The gentle rhythm of Brown's brushstrokes makes me zone out. With everyone in the room looking at me, escaping mentally to another place is mandatory (which may explain models' spacey expressions). Then Brown starts applying a bubblegum-pink blush to my eyes. Whoa, that's a lot of color. But with heaps of black mascara, it somehow looks OK. Maybe a little intense for a Wednesday morning, but I can imagine rocking this look for a special occasion — perhaps a costume party? After a swipe of creamy concealer to pale out my lips and a few clicks of our photographer's shutter, I'm done.

Out on the street, cabs are hard to find, until one pulls up and the passenger inside considers letting me hop in to share the ride. But when he gets a look at my bright-pink face, he mouths, "No way," and tells the driver to keep going. Back at the office, I see why: Runway makeup is meant to last 15 minutes on a catwalk, not an hour schlepping around the muggy city. The mascara has now melted into an inky black pool around my eyes, and the pink makes me seem puffy. I look like a beat-up Kabuki go-go dancer.

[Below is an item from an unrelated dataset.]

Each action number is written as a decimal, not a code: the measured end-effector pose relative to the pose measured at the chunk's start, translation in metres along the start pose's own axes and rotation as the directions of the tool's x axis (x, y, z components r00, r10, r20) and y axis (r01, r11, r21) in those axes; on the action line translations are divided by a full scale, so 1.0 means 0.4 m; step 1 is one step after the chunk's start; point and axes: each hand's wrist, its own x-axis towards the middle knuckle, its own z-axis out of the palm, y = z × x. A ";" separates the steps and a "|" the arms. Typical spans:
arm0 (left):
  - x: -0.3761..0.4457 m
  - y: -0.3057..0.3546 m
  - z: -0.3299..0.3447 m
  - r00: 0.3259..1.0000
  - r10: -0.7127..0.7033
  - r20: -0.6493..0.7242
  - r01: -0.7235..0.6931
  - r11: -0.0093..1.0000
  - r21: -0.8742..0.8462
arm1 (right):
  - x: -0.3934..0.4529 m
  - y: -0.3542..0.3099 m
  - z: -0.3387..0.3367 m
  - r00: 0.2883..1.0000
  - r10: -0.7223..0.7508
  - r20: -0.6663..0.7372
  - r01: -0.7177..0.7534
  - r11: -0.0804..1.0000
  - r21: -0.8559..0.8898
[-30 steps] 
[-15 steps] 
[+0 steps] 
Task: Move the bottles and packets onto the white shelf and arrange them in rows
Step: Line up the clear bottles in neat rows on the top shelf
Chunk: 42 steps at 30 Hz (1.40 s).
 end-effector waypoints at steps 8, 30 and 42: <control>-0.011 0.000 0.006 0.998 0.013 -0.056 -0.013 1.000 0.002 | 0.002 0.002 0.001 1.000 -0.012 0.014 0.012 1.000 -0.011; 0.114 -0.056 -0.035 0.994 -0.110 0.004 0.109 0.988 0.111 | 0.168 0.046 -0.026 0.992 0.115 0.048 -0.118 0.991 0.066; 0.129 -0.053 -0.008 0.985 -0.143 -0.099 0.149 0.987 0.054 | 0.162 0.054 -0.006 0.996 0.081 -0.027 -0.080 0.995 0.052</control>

MC RECOMMENDS: Bobbi Brown Powder Blush in Pale Pink; CoverGirl TruConceal in #2; Rimmel Volume Flash Mousse Air-Whipped Volumizing Mascara in Extreme Black.

Retro Siren
Five hours later, I'm perched on one of those uncomfortable high stools backstage at L.A.M.B. It's total chaos, with Gwen Stefani at the epicenter, balancing baby Kingston on her hip while surveying the models. Along with makeup artist Charlotte Tilbury, Stefani was inspired by Barbra Streisand in Funny Girl; as a result, it takes four shadows and two liners for my cat-eye transformation. I'm barely recognizable. As showtime approaches, the music gets louder and champagne flows. Just as the floors start to shake, Gavin Rossdale appears and plucks Kingston from his wife's arms, then covers the baby's tiny ears with noise-canceling headphones. When the show ends less than 10 minutes later, I head to an after-party, even though I never go out on school nights. In the heavily contoured makeup, I feel energized and practically incognito.

MC RECOMMENDS: Avon Perfect Wear Eyewriter Liquid Eye Liner in Evening Black; MAC Lashes in #6; Estée Lauder Pure Color Eye Shadow in Sea Breeze.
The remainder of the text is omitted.